The study addresses whether aperiodic layer-thickness distributions can ever enhance κ relative to periodic superlattices—a counterintuitive outcome given the widely held view that disorder reduces κ via phonon localization. By coupling NEMD with an iteratively trained CNN that learns spatial features responsible for locally enhanced coherent transport, the workflow extrapolates beyond the initial training distribution and efficiently flags rare RML candidates with higher κ. Comparative analyses of temperature profiles and apparent interfacial resistances show that closely spaced interfaces in these RMLs enhance coherent phonon transmission and lower interfacial thermal resistance, explaining the κ enhancement relative to periodic SLs of the same average period. These findings refine the conventional understanding of disorder in phononic multilayers: while disorder can suppress κ through localization in short-period systems, appropriately engineered aperiodicity in larger-period systems can amplify coherent transport and increase κ. This has direct implications for thermal management in multilayer-based devices (e.g., quantum cascade lasers), where higher cross-plane κ is beneficial. Methodologically, the work demonstrates that adaptive ML can move beyond interpolation to discover low-probability, physically exceptional solutions more efficiently than heuristic search methods alone.
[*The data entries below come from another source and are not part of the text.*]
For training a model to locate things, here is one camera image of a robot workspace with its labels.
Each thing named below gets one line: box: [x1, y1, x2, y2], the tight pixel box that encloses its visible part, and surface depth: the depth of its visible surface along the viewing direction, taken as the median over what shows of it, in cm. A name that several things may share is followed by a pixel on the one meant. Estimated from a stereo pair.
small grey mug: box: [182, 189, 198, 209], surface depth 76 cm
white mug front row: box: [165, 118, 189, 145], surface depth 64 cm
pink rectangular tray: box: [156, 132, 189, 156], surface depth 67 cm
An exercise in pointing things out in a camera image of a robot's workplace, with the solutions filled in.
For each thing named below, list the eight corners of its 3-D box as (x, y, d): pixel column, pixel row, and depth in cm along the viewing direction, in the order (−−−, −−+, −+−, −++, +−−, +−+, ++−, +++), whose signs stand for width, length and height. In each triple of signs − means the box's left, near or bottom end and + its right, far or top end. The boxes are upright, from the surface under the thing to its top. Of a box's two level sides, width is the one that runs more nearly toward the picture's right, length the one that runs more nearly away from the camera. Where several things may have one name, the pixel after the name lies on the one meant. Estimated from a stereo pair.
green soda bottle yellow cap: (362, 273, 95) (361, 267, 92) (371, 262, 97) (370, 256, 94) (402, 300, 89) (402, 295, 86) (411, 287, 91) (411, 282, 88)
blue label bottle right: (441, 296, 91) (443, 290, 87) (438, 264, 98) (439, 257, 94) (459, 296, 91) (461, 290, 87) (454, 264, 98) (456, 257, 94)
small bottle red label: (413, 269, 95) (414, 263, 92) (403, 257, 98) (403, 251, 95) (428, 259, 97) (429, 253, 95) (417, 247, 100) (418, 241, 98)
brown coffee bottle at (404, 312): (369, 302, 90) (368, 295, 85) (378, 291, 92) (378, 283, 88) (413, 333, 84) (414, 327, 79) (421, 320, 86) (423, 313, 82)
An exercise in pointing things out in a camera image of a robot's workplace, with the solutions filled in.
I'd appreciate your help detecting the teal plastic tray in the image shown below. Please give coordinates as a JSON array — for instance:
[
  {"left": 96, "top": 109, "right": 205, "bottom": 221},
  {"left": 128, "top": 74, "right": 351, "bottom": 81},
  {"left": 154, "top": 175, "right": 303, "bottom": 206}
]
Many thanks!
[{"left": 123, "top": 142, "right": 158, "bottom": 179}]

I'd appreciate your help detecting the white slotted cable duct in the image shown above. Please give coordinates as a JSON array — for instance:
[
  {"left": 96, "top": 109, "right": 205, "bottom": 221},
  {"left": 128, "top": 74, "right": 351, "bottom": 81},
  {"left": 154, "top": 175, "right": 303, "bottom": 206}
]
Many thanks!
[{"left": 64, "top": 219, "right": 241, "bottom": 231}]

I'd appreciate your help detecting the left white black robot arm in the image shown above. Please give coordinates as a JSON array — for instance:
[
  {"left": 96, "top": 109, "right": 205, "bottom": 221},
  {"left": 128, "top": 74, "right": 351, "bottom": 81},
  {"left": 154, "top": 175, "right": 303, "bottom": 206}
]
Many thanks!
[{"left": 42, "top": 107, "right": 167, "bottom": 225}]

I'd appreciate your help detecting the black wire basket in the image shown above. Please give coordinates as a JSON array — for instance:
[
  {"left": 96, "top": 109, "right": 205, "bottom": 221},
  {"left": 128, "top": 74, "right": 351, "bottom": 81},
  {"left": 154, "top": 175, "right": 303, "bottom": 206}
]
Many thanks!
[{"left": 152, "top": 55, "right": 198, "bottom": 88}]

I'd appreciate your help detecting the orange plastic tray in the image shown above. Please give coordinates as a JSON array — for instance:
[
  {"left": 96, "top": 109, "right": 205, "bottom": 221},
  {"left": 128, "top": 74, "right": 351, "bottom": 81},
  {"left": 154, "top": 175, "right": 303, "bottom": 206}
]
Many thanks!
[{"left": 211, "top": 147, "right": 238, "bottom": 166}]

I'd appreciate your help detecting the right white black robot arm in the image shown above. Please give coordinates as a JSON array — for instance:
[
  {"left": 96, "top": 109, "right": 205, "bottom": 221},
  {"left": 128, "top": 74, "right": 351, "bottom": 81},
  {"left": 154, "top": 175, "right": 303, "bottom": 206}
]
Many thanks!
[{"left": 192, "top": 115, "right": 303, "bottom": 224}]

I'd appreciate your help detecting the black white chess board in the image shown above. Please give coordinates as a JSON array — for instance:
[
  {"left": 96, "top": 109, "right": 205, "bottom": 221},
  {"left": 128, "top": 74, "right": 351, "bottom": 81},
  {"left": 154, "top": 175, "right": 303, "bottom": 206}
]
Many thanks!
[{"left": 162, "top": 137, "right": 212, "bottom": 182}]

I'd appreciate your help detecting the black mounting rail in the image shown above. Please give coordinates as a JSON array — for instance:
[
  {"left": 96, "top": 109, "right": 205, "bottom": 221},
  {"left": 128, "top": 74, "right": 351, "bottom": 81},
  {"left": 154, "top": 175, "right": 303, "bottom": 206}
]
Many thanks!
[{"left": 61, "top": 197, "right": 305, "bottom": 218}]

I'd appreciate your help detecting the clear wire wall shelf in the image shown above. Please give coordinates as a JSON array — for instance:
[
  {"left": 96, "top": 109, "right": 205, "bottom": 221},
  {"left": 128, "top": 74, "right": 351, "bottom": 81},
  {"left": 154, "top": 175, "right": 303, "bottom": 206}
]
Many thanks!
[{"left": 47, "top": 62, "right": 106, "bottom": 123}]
An iterative ML-driven search combining CNN prediction with NEMD validation discovers aperiodic superlattices (RMLs) exhibiting higher thermal conductivity than corresponding periodic SLs of the same length and average period (~5.4 nm). The κ enhancement arises from increased coherent phonon contributions due to closely spaced interfaces that reduce apparent interfacial thermal resistance. The results show that engineered aperiodicity can either suppress or enhance κ depending on layer-period regimes, challenging the traditional assumption that randomness invariably lowers κ. Future directions include: extending the approach to higher-dimensional or more complex multilayer design spaces where exhaustive scanning becomes impractical; integrating more sophisticated optimization strategies (e.g., genetic algorithms) with the CNN predictor to efficiently navigate exponentially large design spaces; and exploring broader material systems and interface engineering to generalize the discovered coherent transport enhancements.

- Computational bottleneck: The dominant cost lies in NEMD evaluations and CNN training; although exhaustive scanning added little cost here, this approach may become infeasible as the number of design variables grows and the design space expands exponentially. - Scalability: Exhaustive search over all candidates is impractical for larger systems; more sophisticated optimizers (e.g., GA) may be required to maintain efficiency. - Model dependence: CNN predictive accuracy relies on iterative inclusion of representative high-κ aperiodic structures; insufficient coverage of rare features could degrade extrapolative performance. - Simulation assumptions: The Ge lattice constant was matched to Si within the Tersoff potential to eliminate interfacial strain, which may affect quantitative transferability to real systems with lattice mismatch.